Problem: Your output should match the listing below word for word, without any images.

Information provided:

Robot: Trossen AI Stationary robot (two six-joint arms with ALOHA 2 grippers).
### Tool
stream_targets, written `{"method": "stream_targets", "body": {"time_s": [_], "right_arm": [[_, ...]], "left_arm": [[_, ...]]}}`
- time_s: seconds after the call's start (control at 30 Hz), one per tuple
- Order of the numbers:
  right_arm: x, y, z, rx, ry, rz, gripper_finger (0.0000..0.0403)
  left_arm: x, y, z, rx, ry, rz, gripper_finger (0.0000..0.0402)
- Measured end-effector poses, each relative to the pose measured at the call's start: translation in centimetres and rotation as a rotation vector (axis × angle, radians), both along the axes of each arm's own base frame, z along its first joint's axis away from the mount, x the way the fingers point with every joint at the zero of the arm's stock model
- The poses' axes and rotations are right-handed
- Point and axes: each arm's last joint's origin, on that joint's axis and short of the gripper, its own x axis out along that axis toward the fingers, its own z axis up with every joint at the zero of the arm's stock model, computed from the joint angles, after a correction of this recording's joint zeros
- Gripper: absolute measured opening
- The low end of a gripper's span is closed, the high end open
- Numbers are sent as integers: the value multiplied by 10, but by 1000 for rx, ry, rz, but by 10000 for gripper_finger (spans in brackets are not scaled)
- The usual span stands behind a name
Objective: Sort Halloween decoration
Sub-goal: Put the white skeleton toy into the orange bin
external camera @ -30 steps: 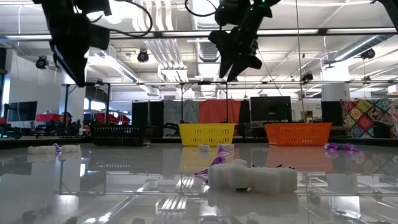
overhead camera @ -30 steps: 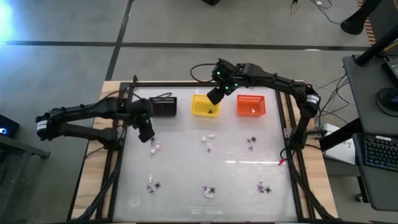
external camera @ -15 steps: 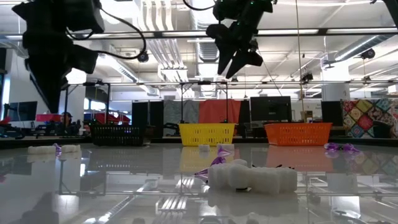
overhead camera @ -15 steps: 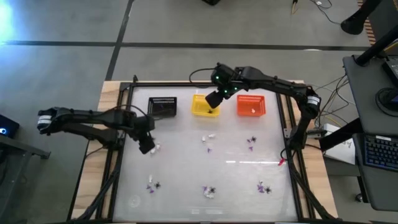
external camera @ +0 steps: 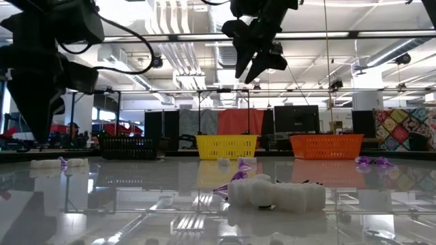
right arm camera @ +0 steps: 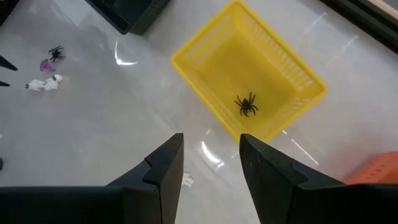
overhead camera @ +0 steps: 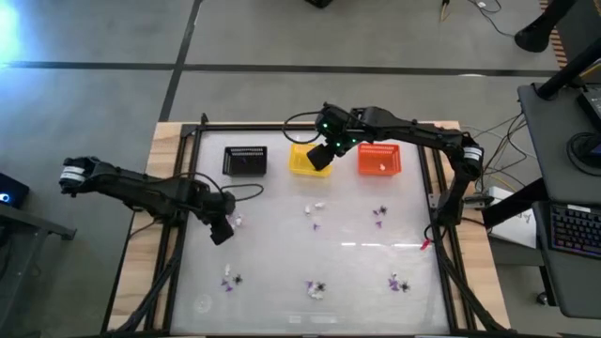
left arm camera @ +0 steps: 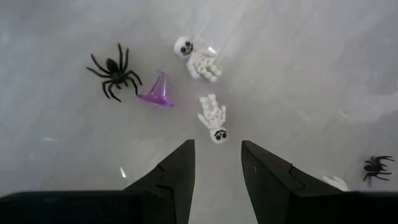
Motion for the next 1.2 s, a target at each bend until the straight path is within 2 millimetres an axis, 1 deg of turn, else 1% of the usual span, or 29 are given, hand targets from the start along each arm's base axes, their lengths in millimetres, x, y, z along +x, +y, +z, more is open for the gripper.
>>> {"method": "stream_targets", "body": {"time_s": [0.17, 0.33, 0.5, 0.63, 0.9, 1.03, 1.2], "right_arm": [[1, 3, 0, -2, 1, -3, 151], [1, 3, 0, -10, 4, -18, 151], [1, 3, 0, -11, 5, -17, 151], [1, 3, 0, -11, 5, -17, 151], [1, 3, 0, -11, 6, -16, 151], [1, 3, -1, -11, 7, -16, 151], [1, 3, -1, -11, 7, -16, 151]], "left_arm": [[3, -2, -6, 0, 37, 9, 113], [11, -2, -13, 2, 44, 9, 113], [16, -3, -23, 10, 114, 7, 113], [22, -6, -29, 3, 121, -7, 113], [26, -11, -40, 31, 164, -43, 112], [27, -11, -41, 37, 167, -71, 98], [24, -11, -32, 44, 148, -129, 76]]}}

Exercise response:
Robot: Trossen AI Stationary robot (two six-joint arms with ALOHA 2 grippers).
### Tool
stream_targets, written `{"method": "stream_targets", "body": {"time_s": [_], "right_arm": [[_, ...]], "left_arm": [[_, ...]]}}`
- time_s: seconds after the call's start (control at 30 Hz), one per tuple
- Order of the numbers:
  right_arm: x, y, z, rx, ry, rz, gripper_finger (0.0000..0.0403)
  left_arm: x, y, z, rx, ry, rz, gripper_finger (0.0000..0.0402)
- Measured end-effector poses, each relative to the pose measured at the call's start: translation in centimetres and rotation as a rotation vector (axis × angle, radians), both along the axes of each arm's own base frame, z along its first joint's axis away from the mount, x the way the fingers point with every joint at the zero of the arm's stock model
- The poses' axes and rotations are right-handed
- Point and axes: each arm's last joint's origin, on that joint's axis and short of the gripper, its own x axis out along that axis toward the fingers, its own z axis up with every joint at the zero of the arm's stock model, computed from the joint angles, after a correction of this recording's joint zeros
- Gripper: absolute measured opening
- The low end of a gripper's span is closed, the high end open
- Numbers are sent as integers: the value multiplied by 10, but by 1000 for rx, ry, rz, but by 10000 for gripper_finger (spans in brackets are not scaled)
- The usual span stands behind a name
Objective: Sort Halloween decoration
Sub-goal: Put the white skeleton toy into the orange bin
external camera @ -30 steps: 
overhead camera @ -30 steps: 
external camera @ -15 steps: 
overhead camera @ -15 steps: 
external camera @ +0 steps: 
right arm camera @ +0 steps: 
overhead camera @ +0 steps: 
left arm camera @ +0 steps: 
Motion for the next 1.2 s, a target at each bend until the straight path is within 2 millimetres an axis, 1 deg of turn, else 1% of the usual span, or 29 are given, hand targets from the start along each arm's base axes, their lengths in millimetres, x, y, z along +x, +y, +z, more is open for the gripper.
>>> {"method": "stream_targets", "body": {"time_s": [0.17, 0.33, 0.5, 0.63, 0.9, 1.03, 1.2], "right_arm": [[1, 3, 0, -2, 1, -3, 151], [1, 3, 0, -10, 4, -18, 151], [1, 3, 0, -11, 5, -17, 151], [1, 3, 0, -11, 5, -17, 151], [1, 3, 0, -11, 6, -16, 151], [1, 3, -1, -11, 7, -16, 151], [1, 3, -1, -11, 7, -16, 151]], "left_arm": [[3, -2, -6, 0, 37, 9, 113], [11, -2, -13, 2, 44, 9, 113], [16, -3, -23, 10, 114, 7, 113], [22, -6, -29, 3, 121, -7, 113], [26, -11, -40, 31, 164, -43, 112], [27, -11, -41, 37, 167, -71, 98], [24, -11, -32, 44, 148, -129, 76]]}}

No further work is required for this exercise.